Department of Computer Science, P.O Box 26 (Teollisuuskatu 23)
FIN-00014 University of Helsinki, Finland.
Abstract. Approximate string matching problem is to find all
occurrences of a pattern of size m in a text of size n allowing at most
k errors (insertions, deletions, and substitions). Dynamic programming
can be applied to the problem, providing a O(mn) search method in the worst
case, and O(kn) in the average case. Using bit-parallelism, the dynamic
programming algorithms can be improved by a factor w, where w is the length
of the computer word. Another way to speed up approximate string matching
is indexing; a static text can be preprocessed by constructing an index
structure for the text such that queries of its context can be answered
quickly. Exact string matching queries can be answered in O(m) time using
a suffix tree as an index structure, but a similar straightforward
method for approximate string matching requires a depth-first search on
suffix tree (limited to the level m+k+1), and has time complexity O(c^(m+k)),
where c is the size of the alphabet.
In this thesis, two new bit-parallel algorithms are examined and compared. Modifications for both algorithms are presented such that they can be used in depth-first search based queries on suffix indices, like suffix tree, suffix cactus, and suffix array. The speed up against the basic strategy (depth-first search combined with O(mn) dynamic programming algorithm) is experimentally verified.
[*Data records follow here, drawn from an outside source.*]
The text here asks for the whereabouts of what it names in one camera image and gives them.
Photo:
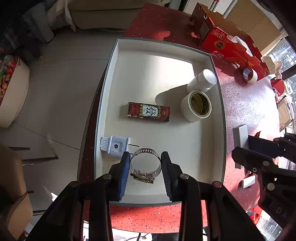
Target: speckled red tabletop
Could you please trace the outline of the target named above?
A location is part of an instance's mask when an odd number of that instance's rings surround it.
[[[196,38],[191,36],[193,31],[189,14],[154,4],[145,4],[124,36],[163,40],[203,50],[198,47]],[[212,57],[226,117],[227,157],[223,184],[241,206],[248,210],[257,204],[259,185],[256,180],[251,188],[238,187],[239,182],[245,178],[245,173],[244,169],[234,168],[234,161],[231,158],[231,151],[234,148],[232,128],[247,124],[250,135],[262,131],[265,138],[273,140],[279,136],[279,114],[268,78],[254,85],[247,85],[239,70],[219,56],[212,55]],[[95,101],[100,94],[100,88],[98,90]],[[81,165],[80,174],[83,176],[86,173],[87,168]],[[110,212],[112,227],[116,229],[143,233],[178,232],[181,204],[162,207],[110,205]],[[204,202],[202,202],[202,214],[203,226],[207,226]]]

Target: cable
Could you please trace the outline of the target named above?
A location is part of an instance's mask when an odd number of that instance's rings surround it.
[[[139,241],[139,240],[140,240],[140,237],[141,237],[141,233],[139,233],[139,236],[138,236],[138,238],[137,238],[137,241]]]

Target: red cardboard box
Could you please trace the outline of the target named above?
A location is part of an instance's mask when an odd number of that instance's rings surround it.
[[[206,6],[197,3],[191,19],[194,22],[195,34],[201,48],[210,53],[218,52],[228,62],[235,62],[241,69],[249,66],[258,74],[258,80],[269,75],[266,63],[261,61],[261,53],[254,47],[251,37],[240,30],[233,22],[227,21],[223,15],[210,11]],[[232,42],[227,36],[238,36],[246,42],[253,57],[246,52],[240,43]]]

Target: white bottle
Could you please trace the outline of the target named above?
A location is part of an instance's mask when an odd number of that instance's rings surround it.
[[[187,85],[187,92],[190,93],[194,90],[207,92],[217,83],[217,78],[212,71],[204,69]]]

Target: masking tape roll
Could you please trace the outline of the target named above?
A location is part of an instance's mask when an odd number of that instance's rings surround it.
[[[181,101],[180,110],[185,119],[195,122],[207,118],[212,111],[212,105],[205,93],[192,91]]]
[[[248,84],[254,84],[258,79],[256,71],[253,70],[251,67],[244,68],[244,70],[242,71],[242,77],[245,81],[248,82]]]
The use of bit-parallel algorithms do not ease the problem with depth-first search; for long patterns and high error levels, searching may be faster with online-algorithms. Pattern partitioning can be used to overcome this problem. Pattern can be partitioned into smaller pieces so that each piece is searched with fewer errors. All the occurrences of these pieces are checked against the pattern, and the matching ones are reported. This has the advantage that the depth-first search is limited earlier, but then again there are more occurrences to be checked. This is a tradeoff-problem, where the number of pattern partitions should be chosen to minimize the overall cost of the search.
In this thesis, a new method to estimate the optimal pattern partitioning is developped, based on the statistics of the text obtained from the suffix tree combined with open form formulas for the probability of an approximate match. Comparison against an estimate, that is based on the asymtotic behaviour of the probability of an approximate match, shows that the new method is noticeably more accurate. Still, the choice of the right partitioning is shown to be crucial to gain a significant speed up against online-algorithms, because often only one partitioning stands out from the rest. The estimates used in the thesis are still too inaccurate to predict the right partitioning every time. However, the thesis shows that the use of text statistics obtained from the suffix tree is a promising strategy, and should be the subject of a more extensive study.